Exercise brief:
Reply with one number: the count of lines in the records below that hold "purple".

[Source data]

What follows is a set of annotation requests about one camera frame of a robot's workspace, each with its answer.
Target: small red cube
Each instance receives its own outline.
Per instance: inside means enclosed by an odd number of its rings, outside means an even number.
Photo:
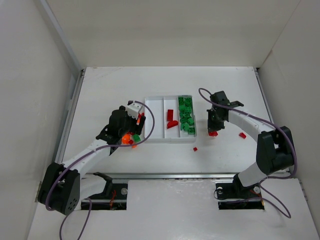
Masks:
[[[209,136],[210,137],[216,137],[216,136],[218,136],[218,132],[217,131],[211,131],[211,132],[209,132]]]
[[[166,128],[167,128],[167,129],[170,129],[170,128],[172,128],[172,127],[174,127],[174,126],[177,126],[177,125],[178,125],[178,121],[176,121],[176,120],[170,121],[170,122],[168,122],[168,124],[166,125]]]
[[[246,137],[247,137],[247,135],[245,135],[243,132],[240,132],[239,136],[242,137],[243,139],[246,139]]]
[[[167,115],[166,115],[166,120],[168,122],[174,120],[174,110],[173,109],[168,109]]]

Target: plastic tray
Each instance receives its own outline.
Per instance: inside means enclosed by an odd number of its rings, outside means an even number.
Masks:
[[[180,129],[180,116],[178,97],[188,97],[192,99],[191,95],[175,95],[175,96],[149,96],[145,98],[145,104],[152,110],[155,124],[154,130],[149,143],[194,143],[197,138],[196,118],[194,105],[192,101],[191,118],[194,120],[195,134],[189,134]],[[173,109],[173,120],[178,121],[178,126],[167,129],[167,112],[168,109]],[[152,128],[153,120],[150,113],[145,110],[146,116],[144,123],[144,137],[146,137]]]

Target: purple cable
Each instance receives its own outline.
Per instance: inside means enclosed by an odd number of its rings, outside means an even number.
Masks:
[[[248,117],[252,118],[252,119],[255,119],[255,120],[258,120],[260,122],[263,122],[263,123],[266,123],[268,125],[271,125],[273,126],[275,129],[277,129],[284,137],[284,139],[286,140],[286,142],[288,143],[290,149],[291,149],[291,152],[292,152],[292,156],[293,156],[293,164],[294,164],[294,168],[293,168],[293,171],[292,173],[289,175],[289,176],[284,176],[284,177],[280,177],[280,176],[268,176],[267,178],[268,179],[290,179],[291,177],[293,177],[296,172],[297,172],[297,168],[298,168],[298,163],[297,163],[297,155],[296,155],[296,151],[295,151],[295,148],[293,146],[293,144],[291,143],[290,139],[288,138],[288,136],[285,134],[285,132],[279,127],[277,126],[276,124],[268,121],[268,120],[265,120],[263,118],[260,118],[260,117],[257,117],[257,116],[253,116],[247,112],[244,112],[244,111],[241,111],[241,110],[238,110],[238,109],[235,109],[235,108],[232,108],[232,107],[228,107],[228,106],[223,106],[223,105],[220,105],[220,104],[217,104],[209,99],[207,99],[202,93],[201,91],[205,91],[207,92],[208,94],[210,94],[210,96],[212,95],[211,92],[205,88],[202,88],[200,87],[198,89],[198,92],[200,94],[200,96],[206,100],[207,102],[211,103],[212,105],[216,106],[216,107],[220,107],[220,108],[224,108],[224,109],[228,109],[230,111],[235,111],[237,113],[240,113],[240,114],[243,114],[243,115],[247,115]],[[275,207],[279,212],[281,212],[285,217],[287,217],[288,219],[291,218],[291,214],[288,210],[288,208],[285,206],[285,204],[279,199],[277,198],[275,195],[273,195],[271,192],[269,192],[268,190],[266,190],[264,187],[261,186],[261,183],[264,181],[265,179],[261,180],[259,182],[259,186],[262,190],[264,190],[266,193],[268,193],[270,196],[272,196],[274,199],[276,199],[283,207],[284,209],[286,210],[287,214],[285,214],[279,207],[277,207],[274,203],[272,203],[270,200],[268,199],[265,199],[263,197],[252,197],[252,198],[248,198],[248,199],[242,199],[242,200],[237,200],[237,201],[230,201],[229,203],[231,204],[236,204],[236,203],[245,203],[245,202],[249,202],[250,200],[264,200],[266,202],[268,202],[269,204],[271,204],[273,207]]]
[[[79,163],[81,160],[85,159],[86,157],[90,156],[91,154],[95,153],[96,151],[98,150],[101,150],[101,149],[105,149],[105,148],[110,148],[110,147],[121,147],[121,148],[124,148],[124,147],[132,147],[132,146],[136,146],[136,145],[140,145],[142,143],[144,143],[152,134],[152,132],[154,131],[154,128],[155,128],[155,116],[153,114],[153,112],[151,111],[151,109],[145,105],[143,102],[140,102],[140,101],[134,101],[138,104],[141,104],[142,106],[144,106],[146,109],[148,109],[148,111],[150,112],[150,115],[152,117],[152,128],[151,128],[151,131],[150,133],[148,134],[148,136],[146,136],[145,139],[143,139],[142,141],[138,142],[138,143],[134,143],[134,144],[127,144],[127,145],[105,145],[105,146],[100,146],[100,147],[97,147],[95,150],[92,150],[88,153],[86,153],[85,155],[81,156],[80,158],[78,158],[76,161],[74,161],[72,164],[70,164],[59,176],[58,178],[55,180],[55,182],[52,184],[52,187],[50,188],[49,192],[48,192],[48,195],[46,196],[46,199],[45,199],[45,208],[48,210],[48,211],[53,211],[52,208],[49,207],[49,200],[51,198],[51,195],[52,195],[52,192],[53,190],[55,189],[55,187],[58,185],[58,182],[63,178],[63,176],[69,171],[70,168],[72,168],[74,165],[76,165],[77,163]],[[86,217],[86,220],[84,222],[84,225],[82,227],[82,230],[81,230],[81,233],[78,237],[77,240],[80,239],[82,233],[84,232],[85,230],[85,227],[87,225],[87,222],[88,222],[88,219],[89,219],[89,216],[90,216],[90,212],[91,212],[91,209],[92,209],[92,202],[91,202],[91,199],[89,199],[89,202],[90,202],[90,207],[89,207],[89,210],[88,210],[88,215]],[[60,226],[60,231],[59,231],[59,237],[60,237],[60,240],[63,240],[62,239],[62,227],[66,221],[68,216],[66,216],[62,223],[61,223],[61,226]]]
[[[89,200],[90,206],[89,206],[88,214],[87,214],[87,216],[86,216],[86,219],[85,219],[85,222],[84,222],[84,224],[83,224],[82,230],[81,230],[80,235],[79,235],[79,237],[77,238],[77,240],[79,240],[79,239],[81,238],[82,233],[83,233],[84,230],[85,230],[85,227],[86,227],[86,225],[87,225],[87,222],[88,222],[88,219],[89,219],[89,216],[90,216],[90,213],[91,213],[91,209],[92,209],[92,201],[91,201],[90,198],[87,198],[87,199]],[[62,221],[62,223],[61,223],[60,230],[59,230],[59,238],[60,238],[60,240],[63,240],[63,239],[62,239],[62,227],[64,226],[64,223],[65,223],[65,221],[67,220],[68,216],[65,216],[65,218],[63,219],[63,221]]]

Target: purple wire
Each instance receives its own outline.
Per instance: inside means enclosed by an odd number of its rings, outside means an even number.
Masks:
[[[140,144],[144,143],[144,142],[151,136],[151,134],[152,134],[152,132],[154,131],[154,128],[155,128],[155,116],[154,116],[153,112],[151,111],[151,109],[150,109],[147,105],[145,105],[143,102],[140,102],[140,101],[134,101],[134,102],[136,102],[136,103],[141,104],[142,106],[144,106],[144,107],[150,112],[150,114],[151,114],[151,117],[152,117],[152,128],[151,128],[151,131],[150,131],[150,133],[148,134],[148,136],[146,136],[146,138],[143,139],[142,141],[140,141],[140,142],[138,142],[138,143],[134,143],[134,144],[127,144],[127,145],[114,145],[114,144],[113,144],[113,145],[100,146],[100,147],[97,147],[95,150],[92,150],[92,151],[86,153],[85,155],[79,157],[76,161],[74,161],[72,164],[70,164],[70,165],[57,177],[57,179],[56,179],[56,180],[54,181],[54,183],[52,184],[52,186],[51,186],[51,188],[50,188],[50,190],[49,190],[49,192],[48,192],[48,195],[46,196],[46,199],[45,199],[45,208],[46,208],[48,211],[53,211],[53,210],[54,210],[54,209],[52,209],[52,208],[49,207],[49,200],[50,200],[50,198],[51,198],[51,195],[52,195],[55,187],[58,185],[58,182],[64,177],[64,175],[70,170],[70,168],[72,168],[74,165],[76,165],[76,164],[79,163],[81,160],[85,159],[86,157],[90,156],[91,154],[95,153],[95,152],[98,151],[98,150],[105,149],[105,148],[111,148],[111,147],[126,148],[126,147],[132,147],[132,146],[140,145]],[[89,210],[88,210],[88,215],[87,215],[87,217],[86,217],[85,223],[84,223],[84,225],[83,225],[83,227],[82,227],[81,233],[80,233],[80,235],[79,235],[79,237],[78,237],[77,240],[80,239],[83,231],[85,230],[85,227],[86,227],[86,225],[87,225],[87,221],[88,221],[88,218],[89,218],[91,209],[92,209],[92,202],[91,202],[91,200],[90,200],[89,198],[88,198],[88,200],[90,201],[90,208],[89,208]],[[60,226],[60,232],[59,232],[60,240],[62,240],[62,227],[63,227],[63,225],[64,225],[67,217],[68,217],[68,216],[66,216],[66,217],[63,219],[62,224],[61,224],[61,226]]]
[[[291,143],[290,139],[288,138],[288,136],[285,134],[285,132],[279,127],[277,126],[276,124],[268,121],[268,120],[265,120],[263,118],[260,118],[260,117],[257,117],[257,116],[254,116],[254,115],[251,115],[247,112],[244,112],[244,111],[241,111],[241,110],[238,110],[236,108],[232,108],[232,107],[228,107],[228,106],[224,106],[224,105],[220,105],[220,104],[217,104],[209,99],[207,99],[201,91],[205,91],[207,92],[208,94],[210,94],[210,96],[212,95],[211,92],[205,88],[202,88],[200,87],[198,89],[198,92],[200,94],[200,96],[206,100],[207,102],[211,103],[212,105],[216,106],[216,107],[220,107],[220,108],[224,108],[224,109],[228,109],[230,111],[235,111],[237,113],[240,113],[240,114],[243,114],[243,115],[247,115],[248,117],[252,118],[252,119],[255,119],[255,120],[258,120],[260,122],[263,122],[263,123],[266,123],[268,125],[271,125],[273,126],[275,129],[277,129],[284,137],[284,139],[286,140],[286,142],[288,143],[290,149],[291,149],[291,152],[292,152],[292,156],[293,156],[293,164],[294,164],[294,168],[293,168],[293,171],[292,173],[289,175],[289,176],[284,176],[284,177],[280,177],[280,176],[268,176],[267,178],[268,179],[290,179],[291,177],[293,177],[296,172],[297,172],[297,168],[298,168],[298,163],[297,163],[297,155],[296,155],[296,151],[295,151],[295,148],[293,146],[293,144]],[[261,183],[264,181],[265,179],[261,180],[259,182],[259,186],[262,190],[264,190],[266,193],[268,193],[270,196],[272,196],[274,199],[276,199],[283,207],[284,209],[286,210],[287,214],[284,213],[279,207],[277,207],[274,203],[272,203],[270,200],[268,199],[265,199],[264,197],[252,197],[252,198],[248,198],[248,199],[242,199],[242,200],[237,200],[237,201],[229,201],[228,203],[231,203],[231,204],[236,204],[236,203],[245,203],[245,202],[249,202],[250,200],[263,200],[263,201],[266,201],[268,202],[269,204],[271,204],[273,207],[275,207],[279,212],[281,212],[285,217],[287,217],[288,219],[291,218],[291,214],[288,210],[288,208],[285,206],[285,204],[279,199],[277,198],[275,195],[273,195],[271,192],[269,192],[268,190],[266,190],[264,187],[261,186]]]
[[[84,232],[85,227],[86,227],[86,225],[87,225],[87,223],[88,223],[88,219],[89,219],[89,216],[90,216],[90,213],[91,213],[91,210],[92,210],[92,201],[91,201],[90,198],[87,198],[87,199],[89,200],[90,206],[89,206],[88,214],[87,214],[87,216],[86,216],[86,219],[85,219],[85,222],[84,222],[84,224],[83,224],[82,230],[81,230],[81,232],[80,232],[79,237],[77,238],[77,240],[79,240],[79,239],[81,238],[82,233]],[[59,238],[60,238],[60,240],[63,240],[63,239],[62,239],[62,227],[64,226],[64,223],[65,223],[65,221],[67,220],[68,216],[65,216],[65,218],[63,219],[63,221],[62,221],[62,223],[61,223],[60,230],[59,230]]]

Task output:
2